I am also not much of an expert on that, though I have tried to use pthread a bit myself.
To demonstrate my understanding of overhead time, let us take the example of a simple single-threaded program to compute an array sum:
for(i=0;i<NUM;i++) {
sum += array[i];
}
In a simple [reasonably done] multi-threaded version of that code, the array could be broken into one piece per thread, each thread keeps its own sum, and after the threads are done, the sums are summed.
In a very poorly written multi-threaded version, the array could be broken down as before, and every thread could atomicAdd to a global sum.
In this case, the atomic addition can only be done by one thread at a time. I believe that overhead time is a measure of how long all of the other threads spend while waiting to do their own atomicAdd (you could try writing this program to check if you want to be sure).
Of course, it also takes into account the time it takes to deal with switching the semaphores and mutexes around.

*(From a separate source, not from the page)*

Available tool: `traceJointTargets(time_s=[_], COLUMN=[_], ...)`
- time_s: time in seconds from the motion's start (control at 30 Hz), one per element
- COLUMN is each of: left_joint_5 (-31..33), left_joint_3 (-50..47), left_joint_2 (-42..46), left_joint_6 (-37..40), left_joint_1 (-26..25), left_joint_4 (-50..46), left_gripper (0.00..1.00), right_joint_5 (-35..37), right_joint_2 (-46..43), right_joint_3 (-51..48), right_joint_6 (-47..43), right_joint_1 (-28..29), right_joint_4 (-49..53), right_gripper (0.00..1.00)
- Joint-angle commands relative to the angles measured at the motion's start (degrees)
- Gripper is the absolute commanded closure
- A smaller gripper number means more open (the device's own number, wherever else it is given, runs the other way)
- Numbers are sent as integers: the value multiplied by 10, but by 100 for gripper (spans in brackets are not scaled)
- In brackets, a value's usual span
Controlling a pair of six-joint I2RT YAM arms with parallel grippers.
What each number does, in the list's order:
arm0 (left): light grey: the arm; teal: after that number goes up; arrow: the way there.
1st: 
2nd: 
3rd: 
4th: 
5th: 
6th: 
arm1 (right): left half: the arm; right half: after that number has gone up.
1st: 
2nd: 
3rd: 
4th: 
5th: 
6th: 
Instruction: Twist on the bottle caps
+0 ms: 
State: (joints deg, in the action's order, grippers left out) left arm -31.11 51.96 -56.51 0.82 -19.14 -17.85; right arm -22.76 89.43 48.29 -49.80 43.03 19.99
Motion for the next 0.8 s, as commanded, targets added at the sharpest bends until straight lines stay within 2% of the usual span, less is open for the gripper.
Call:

In your case, it probably means a significant amount of time is spent on the internals of the mutex.lock and mutex.unlock.
I parallelized a piece of software a while ago (using pthread_barrier), and had issues where it took longer to run the barriers than it did to just use one thread. It turned out that the loop that had to have 4 barriers in it was executed quickly enough to make the overhead not worth it.

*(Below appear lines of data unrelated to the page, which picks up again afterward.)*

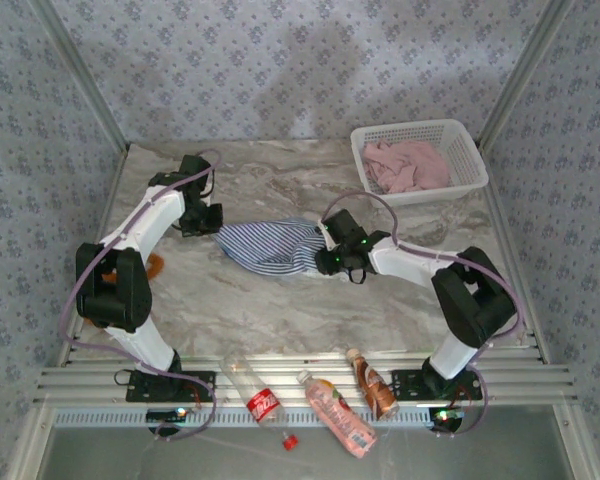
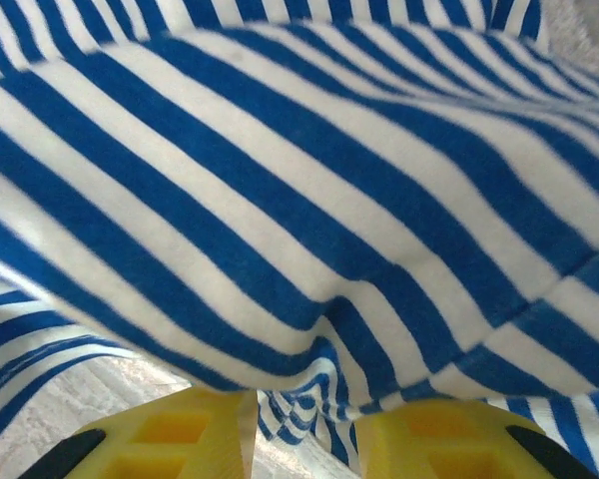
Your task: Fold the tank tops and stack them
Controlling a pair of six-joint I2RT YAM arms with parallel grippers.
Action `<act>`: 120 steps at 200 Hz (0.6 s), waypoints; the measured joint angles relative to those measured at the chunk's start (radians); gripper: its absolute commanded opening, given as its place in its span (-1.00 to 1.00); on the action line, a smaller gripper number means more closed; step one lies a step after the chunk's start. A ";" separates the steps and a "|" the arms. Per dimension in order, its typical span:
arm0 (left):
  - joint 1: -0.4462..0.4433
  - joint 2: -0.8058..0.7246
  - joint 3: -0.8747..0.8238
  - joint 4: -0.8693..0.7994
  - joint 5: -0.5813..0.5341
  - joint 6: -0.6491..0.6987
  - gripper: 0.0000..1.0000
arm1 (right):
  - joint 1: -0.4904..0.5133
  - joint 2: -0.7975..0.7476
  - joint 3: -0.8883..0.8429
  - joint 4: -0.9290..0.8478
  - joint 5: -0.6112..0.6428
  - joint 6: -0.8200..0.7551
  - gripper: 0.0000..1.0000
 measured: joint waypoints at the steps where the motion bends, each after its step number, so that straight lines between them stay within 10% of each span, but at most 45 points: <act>1: 0.000 0.000 0.000 0.000 0.000 0.000 -1.00 | 0.000 0.001 0.000 0.000 0.000 0.000 -0.34; 37: 0.000 0.000 0.000 0.000 0.000 0.000 -1.00 | -0.004 0.023 0.000 0.003 -0.002 0.011 -0.67; 120: 0.000 0.002 0.000 0.000 0.000 0.006 -1.00 | -0.004 -0.055 -0.006 -0.010 0.035 0.003 -0.62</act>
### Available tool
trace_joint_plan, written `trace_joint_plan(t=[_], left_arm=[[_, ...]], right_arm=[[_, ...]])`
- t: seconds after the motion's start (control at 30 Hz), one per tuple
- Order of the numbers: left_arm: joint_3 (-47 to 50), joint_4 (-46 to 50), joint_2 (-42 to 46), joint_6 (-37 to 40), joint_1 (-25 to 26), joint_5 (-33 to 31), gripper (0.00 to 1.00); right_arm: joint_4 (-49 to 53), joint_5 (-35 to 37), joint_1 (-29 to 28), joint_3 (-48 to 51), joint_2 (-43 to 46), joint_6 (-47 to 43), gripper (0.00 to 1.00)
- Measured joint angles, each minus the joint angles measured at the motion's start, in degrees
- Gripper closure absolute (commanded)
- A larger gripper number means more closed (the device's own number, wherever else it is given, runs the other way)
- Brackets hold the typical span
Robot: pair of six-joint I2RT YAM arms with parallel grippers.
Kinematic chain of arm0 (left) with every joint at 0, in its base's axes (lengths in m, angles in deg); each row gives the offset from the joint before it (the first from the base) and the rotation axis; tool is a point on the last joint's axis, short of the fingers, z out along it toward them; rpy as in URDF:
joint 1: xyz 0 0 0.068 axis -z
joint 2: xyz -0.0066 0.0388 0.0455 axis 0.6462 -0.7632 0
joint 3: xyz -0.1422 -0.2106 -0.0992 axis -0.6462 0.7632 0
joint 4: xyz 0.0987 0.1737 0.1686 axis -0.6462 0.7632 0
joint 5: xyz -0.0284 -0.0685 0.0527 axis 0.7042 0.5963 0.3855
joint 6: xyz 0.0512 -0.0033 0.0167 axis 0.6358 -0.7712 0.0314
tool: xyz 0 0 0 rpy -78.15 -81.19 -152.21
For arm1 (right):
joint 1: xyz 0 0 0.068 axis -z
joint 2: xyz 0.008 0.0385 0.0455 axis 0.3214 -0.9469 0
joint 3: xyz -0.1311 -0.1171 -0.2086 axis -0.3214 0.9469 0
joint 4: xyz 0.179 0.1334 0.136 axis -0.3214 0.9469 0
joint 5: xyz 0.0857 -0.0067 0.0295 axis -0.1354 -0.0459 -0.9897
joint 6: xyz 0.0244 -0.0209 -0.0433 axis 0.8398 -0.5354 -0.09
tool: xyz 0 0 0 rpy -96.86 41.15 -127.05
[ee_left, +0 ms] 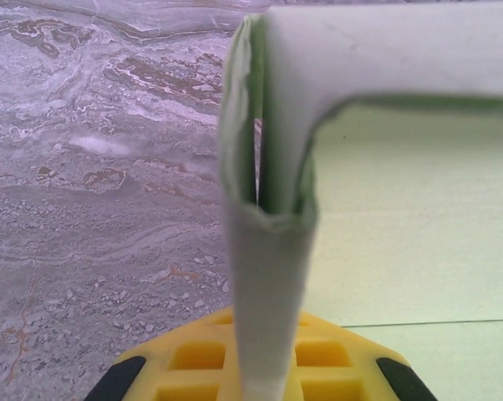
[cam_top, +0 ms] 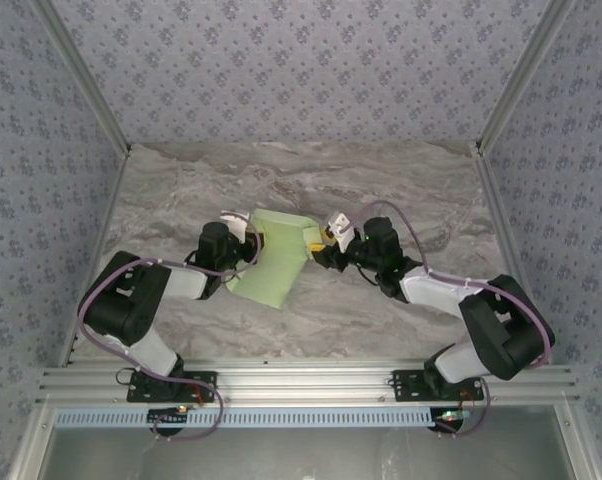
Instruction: Fold the paper box
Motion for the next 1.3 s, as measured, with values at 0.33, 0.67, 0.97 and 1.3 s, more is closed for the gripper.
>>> trace_joint_plan(t=[0.33, 0.67, 0.97, 1.3], left_arm=[[0.0, 0.79, 0.0, -2.34, 1.57, -5.81, 1.0], [-0.81, 1.75, -0.11, -3.61, 1.9, -8.44, 1.0], [-1.73, 1.92, -2.14, -4.66, 2.56, -10.14, 1.0], [-3.02, 3.21, -3.39, -6.82, 3.87, -15.32, 1.0]], right_arm=[[-1.95, 6.19, -2.82, -1.51, -3.41, 3.15, 0.57], [-1.97, 3.89, -3.23, -2.05, -3.56, 2.12, 0.54], [-0.31, 2.01, -1.86, -3.45, -3.63, 2.49, 0.59], [-0.76, 10.32, -5.2, -8.44, -8.39, 4.66, 0.67]])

Sorry, I'm not an expert on pthread or Intel VTune Amplifier, but yes, locking a mutex and unlocking it will probably count as overhead time.
Locking and unlocking mutexes can be implemented as system calls, which the profiler probably would just lump under threading overhead.
I'm not familiar with vTune but there is an in the OS overhead switching between threads. Each time a thread stops and another loads on a processor the current thread context needs to be stored so that it can be restored when the thread next runs and then the new thread's context needs to be restored so it can carry on processing.
The problem may be that you have too many threads and so the processor is spending most of its time switching between them. Multi threaded applications will run most efficiently if there are the same number of threads as processors.